** Work request **
Of all the lines below, return only those starting with the line holding "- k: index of" and going on through the line holding "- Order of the", exactly as written.

Extracted information below:

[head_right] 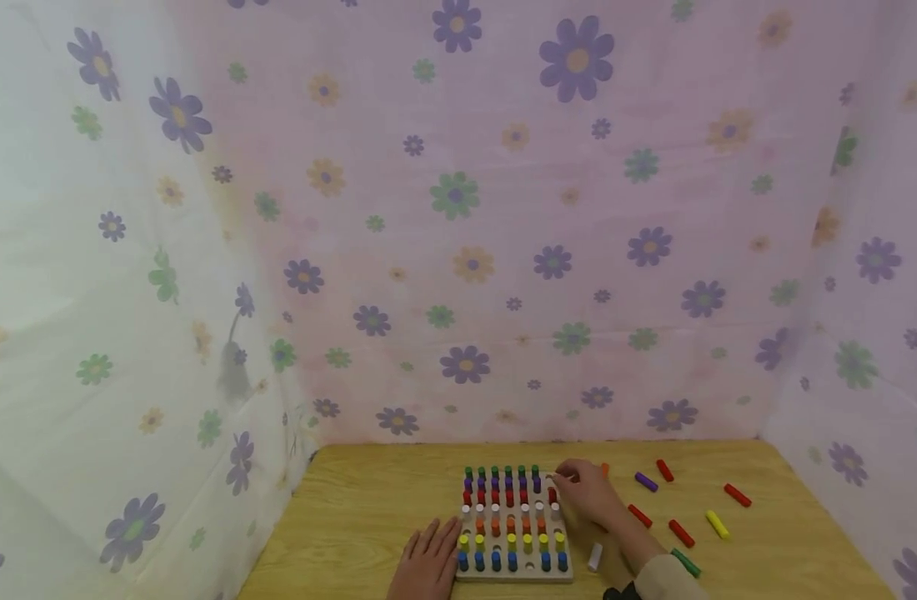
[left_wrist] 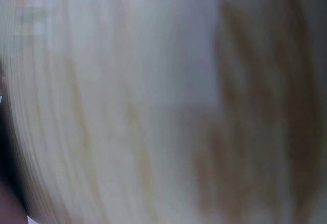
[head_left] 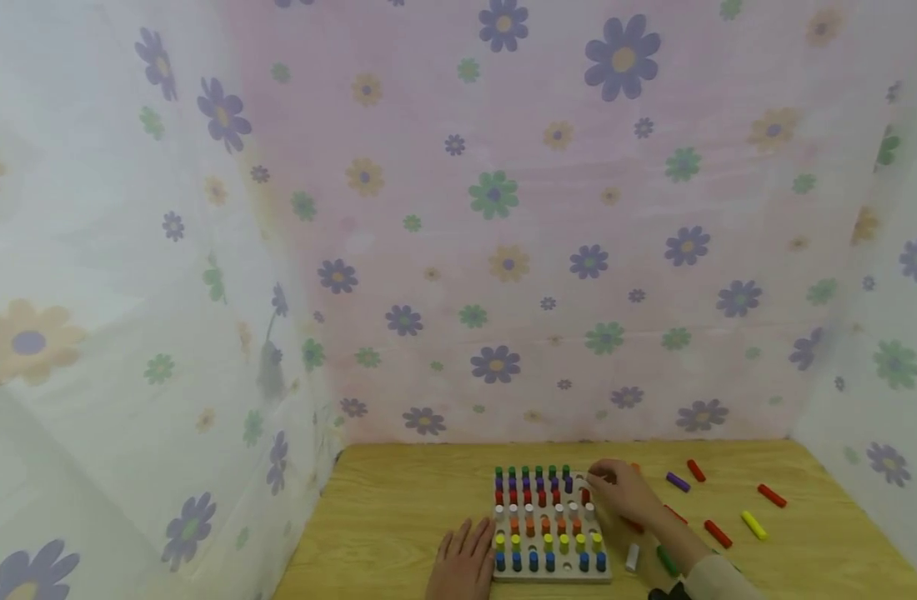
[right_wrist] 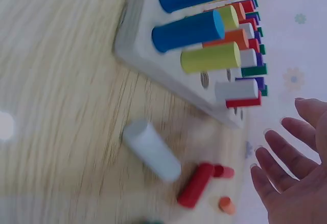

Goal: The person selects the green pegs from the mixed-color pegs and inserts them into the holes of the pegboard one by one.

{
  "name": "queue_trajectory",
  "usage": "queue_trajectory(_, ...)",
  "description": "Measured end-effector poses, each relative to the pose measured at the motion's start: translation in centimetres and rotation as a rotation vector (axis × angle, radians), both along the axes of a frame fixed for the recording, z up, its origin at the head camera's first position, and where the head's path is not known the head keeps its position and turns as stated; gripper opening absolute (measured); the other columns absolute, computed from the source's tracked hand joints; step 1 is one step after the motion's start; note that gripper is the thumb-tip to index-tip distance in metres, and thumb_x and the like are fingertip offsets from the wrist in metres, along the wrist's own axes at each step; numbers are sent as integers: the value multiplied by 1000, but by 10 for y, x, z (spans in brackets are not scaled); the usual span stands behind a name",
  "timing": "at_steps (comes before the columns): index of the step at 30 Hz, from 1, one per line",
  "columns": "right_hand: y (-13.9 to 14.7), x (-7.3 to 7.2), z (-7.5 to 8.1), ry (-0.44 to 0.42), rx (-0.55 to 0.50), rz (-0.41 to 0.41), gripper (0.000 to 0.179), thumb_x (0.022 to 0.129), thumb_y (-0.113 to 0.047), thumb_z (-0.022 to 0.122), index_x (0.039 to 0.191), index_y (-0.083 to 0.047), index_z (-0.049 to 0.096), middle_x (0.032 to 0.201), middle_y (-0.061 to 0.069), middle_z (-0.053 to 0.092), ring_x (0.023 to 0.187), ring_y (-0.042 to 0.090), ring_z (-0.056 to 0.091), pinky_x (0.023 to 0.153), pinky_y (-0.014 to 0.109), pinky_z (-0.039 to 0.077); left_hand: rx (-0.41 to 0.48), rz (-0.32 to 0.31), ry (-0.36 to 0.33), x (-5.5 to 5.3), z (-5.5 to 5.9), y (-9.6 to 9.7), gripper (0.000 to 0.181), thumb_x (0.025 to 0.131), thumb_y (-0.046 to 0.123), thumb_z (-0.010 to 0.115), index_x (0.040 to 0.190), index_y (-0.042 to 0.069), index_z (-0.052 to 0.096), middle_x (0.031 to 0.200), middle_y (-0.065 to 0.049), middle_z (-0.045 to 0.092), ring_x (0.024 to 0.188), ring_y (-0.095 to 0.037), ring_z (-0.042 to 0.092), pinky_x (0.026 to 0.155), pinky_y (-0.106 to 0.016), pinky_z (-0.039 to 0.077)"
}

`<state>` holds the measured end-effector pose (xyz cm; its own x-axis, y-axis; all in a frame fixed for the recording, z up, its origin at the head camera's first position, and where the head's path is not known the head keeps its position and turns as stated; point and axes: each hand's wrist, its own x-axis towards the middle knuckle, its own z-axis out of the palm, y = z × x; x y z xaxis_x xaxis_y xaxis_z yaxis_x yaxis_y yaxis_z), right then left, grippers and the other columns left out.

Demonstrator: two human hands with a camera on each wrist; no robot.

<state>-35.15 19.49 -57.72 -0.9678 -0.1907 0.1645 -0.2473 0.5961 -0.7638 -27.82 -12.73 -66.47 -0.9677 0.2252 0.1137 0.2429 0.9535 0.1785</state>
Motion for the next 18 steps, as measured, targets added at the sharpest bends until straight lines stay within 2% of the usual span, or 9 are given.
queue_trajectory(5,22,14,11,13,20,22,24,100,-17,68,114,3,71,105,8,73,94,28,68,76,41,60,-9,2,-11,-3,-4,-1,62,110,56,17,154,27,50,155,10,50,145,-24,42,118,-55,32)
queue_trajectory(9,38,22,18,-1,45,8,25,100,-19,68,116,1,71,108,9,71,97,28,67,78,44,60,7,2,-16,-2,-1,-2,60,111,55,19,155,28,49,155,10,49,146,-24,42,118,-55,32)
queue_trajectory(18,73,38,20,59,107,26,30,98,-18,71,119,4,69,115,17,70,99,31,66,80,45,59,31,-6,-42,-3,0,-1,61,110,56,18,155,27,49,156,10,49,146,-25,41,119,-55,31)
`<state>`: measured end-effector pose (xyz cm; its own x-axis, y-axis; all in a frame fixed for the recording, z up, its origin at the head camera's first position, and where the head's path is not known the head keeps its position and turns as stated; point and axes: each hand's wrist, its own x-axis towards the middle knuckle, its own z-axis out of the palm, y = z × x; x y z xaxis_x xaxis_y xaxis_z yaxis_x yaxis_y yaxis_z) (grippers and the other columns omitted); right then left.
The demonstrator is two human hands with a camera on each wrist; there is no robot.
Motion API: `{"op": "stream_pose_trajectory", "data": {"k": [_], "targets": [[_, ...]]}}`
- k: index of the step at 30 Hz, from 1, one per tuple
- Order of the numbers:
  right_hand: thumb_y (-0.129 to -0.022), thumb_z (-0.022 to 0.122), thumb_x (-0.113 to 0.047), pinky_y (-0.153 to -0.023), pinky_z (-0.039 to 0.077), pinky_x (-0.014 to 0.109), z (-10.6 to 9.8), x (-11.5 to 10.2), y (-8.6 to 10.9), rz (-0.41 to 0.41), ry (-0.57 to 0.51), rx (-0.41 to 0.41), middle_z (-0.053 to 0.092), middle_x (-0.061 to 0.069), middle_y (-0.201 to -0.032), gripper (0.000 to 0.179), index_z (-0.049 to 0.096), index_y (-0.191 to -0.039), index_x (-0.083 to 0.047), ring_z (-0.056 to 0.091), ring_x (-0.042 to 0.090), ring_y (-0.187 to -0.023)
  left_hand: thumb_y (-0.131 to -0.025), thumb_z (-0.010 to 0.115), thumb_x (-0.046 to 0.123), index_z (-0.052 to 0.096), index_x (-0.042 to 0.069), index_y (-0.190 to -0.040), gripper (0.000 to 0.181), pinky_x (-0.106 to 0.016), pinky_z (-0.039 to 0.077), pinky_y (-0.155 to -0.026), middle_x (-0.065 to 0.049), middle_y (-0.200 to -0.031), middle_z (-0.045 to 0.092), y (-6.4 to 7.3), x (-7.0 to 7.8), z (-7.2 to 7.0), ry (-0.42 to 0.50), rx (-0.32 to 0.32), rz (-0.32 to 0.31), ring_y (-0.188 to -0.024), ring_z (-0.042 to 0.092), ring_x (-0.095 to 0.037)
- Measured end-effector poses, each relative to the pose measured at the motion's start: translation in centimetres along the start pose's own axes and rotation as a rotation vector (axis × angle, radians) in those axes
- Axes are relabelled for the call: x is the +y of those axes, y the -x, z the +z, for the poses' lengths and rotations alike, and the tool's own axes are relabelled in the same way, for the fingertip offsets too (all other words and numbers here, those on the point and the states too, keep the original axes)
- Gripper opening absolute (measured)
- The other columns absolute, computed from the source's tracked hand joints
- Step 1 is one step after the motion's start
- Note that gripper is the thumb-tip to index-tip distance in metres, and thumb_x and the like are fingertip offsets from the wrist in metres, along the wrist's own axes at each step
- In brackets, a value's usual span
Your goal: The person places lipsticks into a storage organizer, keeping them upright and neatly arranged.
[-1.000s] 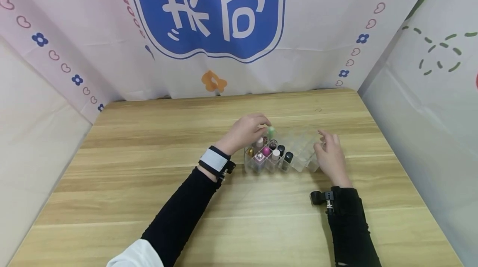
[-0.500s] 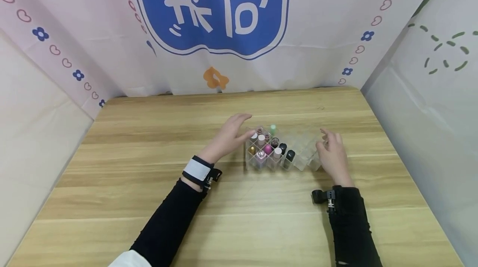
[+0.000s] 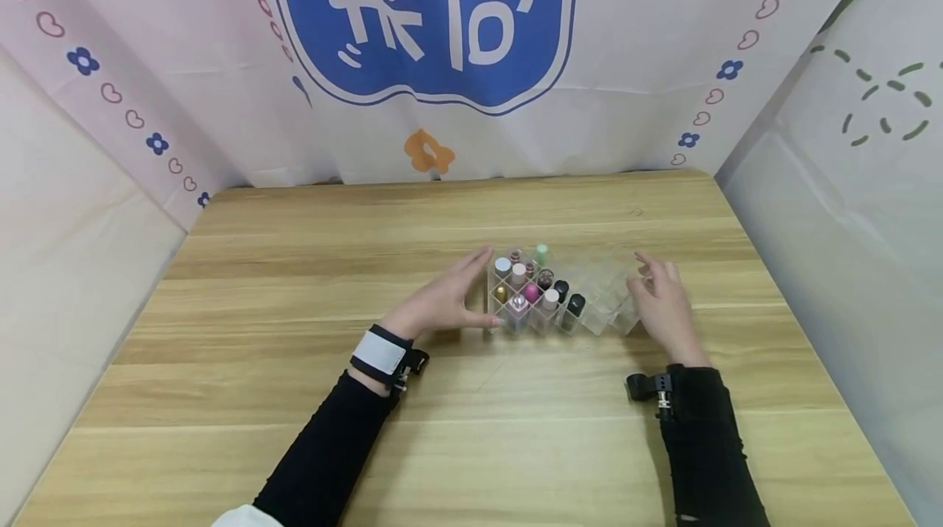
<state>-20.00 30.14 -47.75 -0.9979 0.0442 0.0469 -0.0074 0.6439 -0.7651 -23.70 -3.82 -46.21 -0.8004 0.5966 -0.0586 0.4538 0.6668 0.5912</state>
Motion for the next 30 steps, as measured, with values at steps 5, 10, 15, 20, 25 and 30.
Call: {"op": "stream_pose_trajectory", "data": {"k": [5, 10, 15, 20, 25, 30], "targets": [[-0.107, 0.032, -0.033, -0.097, 0.043, 0.061, -0.7, 0.0, -0.2, -0.04, 0.01, -0.049, 0.041, 0.028, -0.133, 0.055, 0.028, -0.153, -0.003, 0.044, 0.048, -0.123, -0.077, 0.078, 0.051, 0.003, 0.01, -0.158, 0.119, -0.042, 0.014, -0.125, -0.012, -0.167, 0.001, 0.1, 0.0, 0.1, 0.049, 0.002, 0.005, -0.154, 0.007, -0.027], [-0.107, 0.028, -0.042, -0.099, 0.038, 0.062, -1.3, 0.4, -0.2, 0.007, -0.032, -0.113, 0.038, 0.03, -0.141, 0.059, 0.025, -0.154, -0.007, 0.037, 0.047, -0.129, -0.078, 0.079, 0.046, 0.001, 0.008, -0.158, 0.118, -0.042, 0.013, -0.126, -0.014, -0.166, 0.0, 0.1, 0.2, 0.1, 0.089, -0.004, -0.008, -0.155, 0.005, -0.027], [-0.106, 0.027, -0.046, -0.105, 0.032, 0.068, -1.4, 0.7, 0.2, 0.08, -0.095, -0.157, 0.032, 0.034, -0.145, 0.063, 0.019, -0.156, -0.009, 0.03, 0.051, -0.136, -0.078, 0.079, 0.044, 0.005, 0.009, -0.158, 0.115, -0.047, 0.02, -0.124, -0.013, -0.166, 0.004, 0.1, 0.2, 0.4, 0.101, -0.004, -0.016, -0.154, 0.011, -0.03], [-0.106, 0.026, -0.044, -0.107, 0.031, 0.069, -1.1, 0.9, 0.6, 0.09, -0.111, -0.154, 0.033, 0.033, -0.143, 0.062, 0.019, -0.155, -0.007, 0.029, 0.051, -0.137, -0.078, 0.079, 0.044, 0.006, 0.016, -0.159, 0.112, -0.052, 0.027, -0.12, -0.012, -0.166, 0.005, 0.3, 0.2, 0.6, 0.108, -0.019, -0.026, -0.151, 0.019, -0.034], [-0.106, 0.026, -0.044, -0.109, 0.028, 0.071, -0.9, 1.0, 0.6, 0.083, -0.106, -0.145, 0.035, 0.033, -0.14, 0.061, 0.02, -0.155, -0.007, 0.028, 0.051, -0.138, -0.078, 0.079, 0.044, 0.005, 0.015, -0.159, 0.113, -0.051, 0.026, -0.121, -0.012, -0.166, 0.005, 0.4, 0.2, 0.4, 0.112, -0.025, -0.032, -0.152, 0.018, -0.034], [-0.106, 0.026, -0.046, -0.111, 0.025, 0.071, -0.6, 0.8, 0.3, 0.083, -0.114, -0.153, 0.034, 0.033, -0.141, 0.063, 0.019, -0.155, -0.008, 0.025, 0.051, -0.141, -0.078, 0.079, 0.041, 0.006, 0.014, -0.159, 0.112, -0.05, 0.024, -0.122, -0.011, -0.167, 0.005, 0.5, 0.0, 0.2, 0.128, -0.008, -0.041, -0.152, 0.017, -0.032]]}}
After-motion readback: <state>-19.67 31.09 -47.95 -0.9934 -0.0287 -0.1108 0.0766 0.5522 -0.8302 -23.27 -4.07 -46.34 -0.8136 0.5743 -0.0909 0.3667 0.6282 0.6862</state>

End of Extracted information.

** Response below **
- k: index of the step at 30 Hz, from 1, one per tuple
- Order of the numbers:

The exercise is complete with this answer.